TASK ITEM:
Leaving out all images, return the entries below exactly.

Records from a data collection:
***
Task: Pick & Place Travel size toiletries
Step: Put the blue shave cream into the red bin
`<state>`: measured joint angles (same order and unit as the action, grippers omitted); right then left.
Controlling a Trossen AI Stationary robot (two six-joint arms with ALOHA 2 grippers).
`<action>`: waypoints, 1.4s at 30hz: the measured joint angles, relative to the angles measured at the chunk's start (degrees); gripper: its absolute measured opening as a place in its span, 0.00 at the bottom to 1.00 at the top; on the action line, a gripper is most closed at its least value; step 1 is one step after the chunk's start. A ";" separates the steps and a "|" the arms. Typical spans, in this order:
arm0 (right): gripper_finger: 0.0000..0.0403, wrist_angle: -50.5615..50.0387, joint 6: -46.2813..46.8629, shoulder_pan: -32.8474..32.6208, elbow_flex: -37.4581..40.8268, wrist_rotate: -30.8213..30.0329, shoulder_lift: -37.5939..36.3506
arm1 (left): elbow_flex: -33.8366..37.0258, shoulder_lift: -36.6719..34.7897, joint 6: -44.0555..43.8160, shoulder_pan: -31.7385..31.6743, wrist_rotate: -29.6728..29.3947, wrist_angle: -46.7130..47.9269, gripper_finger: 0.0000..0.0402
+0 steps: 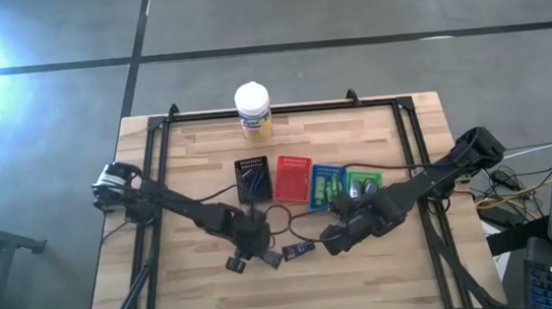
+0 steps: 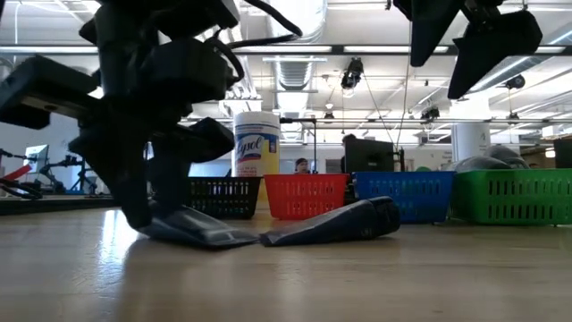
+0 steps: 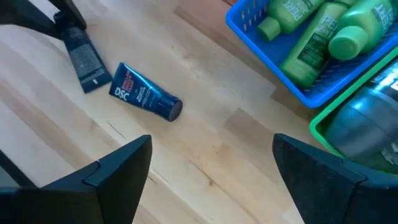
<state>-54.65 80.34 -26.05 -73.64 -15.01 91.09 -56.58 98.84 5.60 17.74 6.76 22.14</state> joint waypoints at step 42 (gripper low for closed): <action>0.80 6.87 -7.34 16.84 -1.32 2.58 -4.75 | 8.03 -18.14 -64.59 -6.19 -33.26 -19.50 0.32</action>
<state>-47.78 73.00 -9.20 -74.96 -12.42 86.34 -48.55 80.70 -58.99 11.55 -26.49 2.64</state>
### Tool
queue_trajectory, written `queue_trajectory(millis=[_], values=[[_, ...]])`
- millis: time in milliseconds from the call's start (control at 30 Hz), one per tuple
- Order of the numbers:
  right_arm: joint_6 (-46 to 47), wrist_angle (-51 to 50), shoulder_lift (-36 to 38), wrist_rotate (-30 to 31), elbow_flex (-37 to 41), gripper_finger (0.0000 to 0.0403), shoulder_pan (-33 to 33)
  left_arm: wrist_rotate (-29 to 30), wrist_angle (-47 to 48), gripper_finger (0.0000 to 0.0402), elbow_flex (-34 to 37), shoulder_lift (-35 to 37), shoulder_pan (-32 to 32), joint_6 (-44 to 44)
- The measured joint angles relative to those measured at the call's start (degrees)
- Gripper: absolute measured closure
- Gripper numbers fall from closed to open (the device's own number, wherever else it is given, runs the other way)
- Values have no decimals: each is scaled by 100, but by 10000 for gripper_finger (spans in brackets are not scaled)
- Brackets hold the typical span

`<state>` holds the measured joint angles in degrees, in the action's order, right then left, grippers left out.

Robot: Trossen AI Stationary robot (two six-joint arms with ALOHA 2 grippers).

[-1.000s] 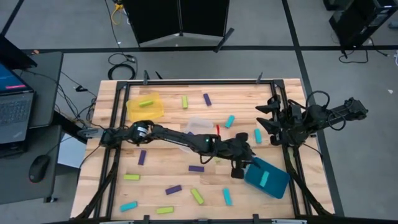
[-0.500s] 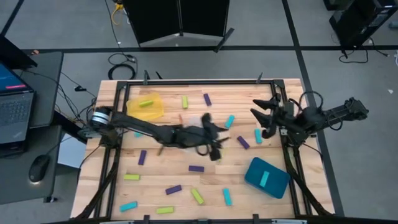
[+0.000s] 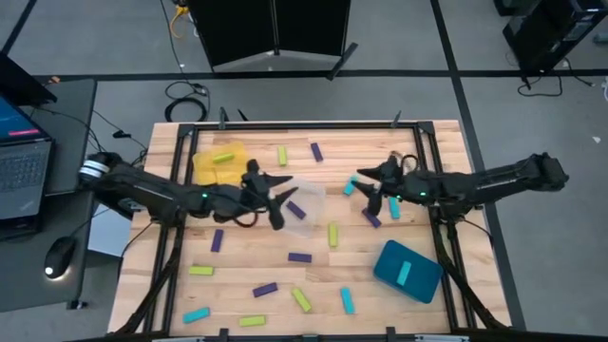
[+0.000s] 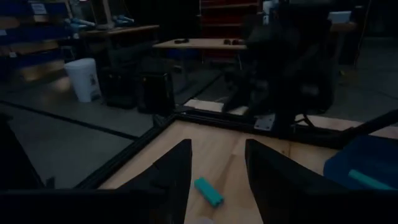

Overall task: Sort blocks
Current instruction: Put the violet block into the transparent bin

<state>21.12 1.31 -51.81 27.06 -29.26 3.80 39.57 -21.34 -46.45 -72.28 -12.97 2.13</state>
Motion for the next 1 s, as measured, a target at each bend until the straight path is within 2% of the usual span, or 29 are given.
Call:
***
RESULT OF THE TASK:
Task: Pick & Place Travel size toiletries
Step: Put the blue shave cream into the red bin
`<state>`: measured joint angles (same order and unit as the action, grippers omitted); right then left.
Controlling a Trossen AI Stationary robot (two six-joint arms with ALOHA 2 grippers).
`<action>`: waypoints, 1.4s at 30hz: the measured joint angles, relative to the angles measured at the chunk's start (degrees); gripper: its absolute measured opening as a place in its span, 0.00 at the bottom to 1.00 at the top; on the action line, a gripper is most closed at its least value; step 1 is one step after the chunk's start. A ";" separates the steps and a "|" the arms. Typical spans, in this order:
arm0 (right): gripper_finger: 0.0000..0.0403, wrist_angle: -50.5615..50.0387, joint 6: -46.2813..46.8629, shoulder_pan: -32.8474..32.6208, elbow_flex: -37.4581..40.8268, wrist_rotate: -30.8213..30.0329, shoulder_lift: -37.5939..36.3506
arm1 (left): elbow_flex: -33.8366..37.0258, shoulder_lift: -36.6719..34.7897, joint 6: -44.0555..43.8160, shoulder_pan: -31.7385..31.6743, wrist_rotate: -29.6728..29.3947, wrist_angle: -46.7130..47.9269, gripper_finger: 0.0000..0.0402
+0 steps: 
+0 steps: 
+0 steps: 
<state>-54.65 80.34 -26.05 -73.64 -15.01 91.09 -56.58 98.84 5.60 17.74 6.76 22.14</state> joint waypoints at step 42 (gripper low for closed): <action>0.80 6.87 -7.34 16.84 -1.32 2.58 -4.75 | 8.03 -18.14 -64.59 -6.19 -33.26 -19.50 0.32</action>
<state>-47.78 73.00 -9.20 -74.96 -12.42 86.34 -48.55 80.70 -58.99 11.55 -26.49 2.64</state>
### Tool
queue_trajectory, written `queue_trajectory(millis=[_], values=[[_, ...]])`
- millis: time in milliseconds from the call's start (control at 30 Hz), one per tuple
- Order of the numbers:
  right_arm: joint_6 (-46 to 47), wrist_angle (-51 to 50), shoulder_lift (-36 to 38), wrist_rotate (-30 to 31), elbow_flex (-37 to 41), gripper_finger (0.0000 to 0.0403), shoulder_pan (-33 to 33)
  left_arm: wrist_rotate (-29 to 30), wrist_angle (-47 to 48), gripper_finger (0.0000 to 0.0402), elbow_flex (-34 to 37), shoulder_lift (-35 to 37), shoulder_pan (-32 to 32), joint_6 (-44 to 44)
- The measured joint angles relative to those measured at the call's start (degrees)
- Gripper: absolute measured closure
- Gripper numbers fall from closed to open (the device's own number, wherever else it is given, runs the other way)
- Values have no decimals: each is scaled by 100, but by 10000 for gripper_finger (spans in brackets are not scaled)
- Brackets hold the typical span

`<state>` holds the measured joint angles in degrees, in the action's order, right then left, grippers left out.

Robot: Trossen AI Stationary robot (two six-joint arms with ALOHA 2 grippers).

[-1.000s] 
[-0.500s] 
[+0.000s] 
[+0.000s] 

Overall task: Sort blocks
Current instruction: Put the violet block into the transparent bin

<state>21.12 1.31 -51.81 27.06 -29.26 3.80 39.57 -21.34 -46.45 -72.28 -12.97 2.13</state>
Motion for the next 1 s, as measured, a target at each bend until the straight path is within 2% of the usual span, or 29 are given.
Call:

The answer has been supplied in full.